Colouration can thus help species to cope with different climatic conditions. In the rapidly changing environment that we currently inhabit, understanding the climatic patterns driving colour variation of organisms is vital because it allows conservation strategists to preventively take actions by protecting species or even populations displaying unique colour features (think about the arctic fox with its summer and winter coat and how important that is for its ecology).

Across the tree of life, researchers have focused their attention on ectotherms when studying the impact of colouration on the thermal balance of individuals, because differently from endotherms*, this group of organisms depends on their surrounding environment to achieve optimal body temperatures. Thus, changing climates may impose high constraints on their ecology.

A large group of ectotherms which occupy virtually all levels of the trophic chain and play a key role in the balance of an ecosystem are squamates (or scaled reptiles). And among the squamates, I have been fortunate enough to work with one of the most unique lizards currently alive: the cordylids of South Africa, an endemic southern African group of 70 species that evolved in the last 35 million years. We initially predicted that populations with darker scales will suffer most in forecasted increasing temperatures owing to their higher solar radiation absorption rates.

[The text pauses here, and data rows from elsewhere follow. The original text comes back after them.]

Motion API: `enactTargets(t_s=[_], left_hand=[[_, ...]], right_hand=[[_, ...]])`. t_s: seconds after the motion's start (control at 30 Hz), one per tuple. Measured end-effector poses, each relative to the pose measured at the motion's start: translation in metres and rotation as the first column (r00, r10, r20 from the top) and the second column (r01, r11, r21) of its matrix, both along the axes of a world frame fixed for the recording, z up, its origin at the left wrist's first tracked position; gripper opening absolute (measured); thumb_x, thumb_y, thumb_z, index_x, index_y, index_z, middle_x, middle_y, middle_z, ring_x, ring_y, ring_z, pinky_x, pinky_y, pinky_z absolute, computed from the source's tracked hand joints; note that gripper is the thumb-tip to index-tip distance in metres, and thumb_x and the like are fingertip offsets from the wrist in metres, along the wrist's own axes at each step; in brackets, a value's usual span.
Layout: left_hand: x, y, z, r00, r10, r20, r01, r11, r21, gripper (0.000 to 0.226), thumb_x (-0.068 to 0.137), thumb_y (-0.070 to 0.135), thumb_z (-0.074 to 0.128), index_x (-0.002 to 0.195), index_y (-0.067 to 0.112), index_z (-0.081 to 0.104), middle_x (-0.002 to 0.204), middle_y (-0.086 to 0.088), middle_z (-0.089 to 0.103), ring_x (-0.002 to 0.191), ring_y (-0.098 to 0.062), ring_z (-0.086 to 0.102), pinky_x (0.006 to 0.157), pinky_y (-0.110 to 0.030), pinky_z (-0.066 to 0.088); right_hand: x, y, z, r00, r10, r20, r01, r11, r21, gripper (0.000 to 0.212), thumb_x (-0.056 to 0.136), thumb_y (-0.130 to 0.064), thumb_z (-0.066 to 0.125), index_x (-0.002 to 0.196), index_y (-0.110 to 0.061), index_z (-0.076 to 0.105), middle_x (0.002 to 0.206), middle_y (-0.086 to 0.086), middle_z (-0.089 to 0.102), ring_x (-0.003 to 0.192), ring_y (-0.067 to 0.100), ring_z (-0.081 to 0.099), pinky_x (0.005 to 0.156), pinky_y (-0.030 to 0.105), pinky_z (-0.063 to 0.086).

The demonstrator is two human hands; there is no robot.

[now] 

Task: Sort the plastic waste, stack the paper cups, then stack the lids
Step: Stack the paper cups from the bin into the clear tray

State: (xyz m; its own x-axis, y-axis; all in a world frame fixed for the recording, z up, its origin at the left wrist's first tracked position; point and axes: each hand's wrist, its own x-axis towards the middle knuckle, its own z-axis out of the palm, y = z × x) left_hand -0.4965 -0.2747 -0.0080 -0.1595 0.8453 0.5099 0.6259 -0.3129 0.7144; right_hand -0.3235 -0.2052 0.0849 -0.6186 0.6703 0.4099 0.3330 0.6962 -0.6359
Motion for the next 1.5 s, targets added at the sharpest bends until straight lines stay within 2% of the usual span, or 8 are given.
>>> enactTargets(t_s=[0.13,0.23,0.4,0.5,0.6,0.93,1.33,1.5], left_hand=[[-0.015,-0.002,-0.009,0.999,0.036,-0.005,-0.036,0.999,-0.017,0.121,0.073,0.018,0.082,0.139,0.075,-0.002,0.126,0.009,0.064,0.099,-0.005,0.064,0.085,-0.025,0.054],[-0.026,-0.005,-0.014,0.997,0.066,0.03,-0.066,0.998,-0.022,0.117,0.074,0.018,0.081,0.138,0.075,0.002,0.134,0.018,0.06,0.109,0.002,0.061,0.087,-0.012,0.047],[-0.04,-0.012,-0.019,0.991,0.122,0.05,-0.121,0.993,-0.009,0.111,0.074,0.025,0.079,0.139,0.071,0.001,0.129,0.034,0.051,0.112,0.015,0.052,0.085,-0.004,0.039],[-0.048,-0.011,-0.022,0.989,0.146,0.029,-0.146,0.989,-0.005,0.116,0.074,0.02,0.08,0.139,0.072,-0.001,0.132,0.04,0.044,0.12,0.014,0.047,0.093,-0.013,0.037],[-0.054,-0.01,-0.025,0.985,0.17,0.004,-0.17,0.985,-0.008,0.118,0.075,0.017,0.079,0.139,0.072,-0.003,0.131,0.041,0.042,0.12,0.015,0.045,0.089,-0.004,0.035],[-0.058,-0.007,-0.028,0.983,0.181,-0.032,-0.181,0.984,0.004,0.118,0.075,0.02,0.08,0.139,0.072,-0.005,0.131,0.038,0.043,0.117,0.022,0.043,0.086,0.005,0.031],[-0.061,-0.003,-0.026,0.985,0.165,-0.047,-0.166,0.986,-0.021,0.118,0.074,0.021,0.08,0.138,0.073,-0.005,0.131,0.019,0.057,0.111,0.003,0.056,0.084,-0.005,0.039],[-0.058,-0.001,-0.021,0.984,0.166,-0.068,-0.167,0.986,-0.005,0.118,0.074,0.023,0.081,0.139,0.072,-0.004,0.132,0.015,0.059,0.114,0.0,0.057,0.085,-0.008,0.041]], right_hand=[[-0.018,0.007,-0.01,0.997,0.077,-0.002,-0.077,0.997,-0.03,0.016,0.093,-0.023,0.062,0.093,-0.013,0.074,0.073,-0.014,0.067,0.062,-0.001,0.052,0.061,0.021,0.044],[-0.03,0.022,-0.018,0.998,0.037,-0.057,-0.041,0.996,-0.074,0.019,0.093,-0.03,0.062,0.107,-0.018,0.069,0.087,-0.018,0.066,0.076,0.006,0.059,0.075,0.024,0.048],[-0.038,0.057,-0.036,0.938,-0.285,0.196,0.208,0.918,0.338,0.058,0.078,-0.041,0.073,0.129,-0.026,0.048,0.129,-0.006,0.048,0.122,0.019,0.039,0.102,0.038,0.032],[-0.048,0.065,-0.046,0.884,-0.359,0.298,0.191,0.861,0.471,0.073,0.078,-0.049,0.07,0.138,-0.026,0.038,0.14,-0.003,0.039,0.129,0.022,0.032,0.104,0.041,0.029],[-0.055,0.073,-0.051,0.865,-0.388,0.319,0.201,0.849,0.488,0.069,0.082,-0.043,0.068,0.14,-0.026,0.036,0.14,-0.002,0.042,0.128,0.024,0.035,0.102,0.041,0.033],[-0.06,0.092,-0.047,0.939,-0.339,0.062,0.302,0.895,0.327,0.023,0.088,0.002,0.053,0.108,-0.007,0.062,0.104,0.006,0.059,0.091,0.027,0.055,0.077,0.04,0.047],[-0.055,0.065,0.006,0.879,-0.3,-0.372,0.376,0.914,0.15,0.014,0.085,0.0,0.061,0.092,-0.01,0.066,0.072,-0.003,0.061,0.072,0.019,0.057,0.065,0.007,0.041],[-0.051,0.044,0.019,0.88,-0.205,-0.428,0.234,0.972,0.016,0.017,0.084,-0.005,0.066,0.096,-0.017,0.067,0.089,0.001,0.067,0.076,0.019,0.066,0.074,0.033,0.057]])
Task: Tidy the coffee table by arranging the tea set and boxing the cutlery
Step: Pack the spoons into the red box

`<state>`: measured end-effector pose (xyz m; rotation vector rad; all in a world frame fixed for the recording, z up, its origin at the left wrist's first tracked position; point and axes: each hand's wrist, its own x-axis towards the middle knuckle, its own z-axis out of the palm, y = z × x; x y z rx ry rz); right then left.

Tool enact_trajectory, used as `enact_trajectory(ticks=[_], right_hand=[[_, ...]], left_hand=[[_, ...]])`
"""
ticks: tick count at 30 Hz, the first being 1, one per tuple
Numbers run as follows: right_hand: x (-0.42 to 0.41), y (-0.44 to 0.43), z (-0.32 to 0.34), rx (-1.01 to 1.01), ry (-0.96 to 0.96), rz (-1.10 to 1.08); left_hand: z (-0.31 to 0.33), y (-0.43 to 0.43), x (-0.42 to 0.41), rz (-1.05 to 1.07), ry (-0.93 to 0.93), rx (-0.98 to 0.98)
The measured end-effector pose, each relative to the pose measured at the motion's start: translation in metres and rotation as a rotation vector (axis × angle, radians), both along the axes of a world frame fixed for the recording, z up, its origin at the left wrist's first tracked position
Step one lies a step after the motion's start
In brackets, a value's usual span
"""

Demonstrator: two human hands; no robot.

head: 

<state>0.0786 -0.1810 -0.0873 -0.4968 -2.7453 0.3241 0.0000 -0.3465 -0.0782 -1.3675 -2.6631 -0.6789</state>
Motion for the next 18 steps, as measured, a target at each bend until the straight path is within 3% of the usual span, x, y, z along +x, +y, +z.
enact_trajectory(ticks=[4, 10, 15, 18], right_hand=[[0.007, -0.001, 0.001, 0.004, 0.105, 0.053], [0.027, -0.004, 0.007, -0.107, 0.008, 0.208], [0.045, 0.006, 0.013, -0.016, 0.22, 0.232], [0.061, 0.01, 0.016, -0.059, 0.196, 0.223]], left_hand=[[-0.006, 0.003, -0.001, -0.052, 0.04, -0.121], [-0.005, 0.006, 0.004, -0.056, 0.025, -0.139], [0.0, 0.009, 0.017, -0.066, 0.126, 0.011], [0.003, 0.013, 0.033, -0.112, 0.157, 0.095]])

To test this, we first acquired morphological and physiological data from 12 cordylids species (272 individuals from 26 populations), and then we modelled their activity time (our proxy for viability) under future climatic scenarios. Contrary to our expectations, our findings suggest that darker integuments in these species will be favoured under global warming, and we believe that this linked with their current relatively cold environment which likely limits their viability.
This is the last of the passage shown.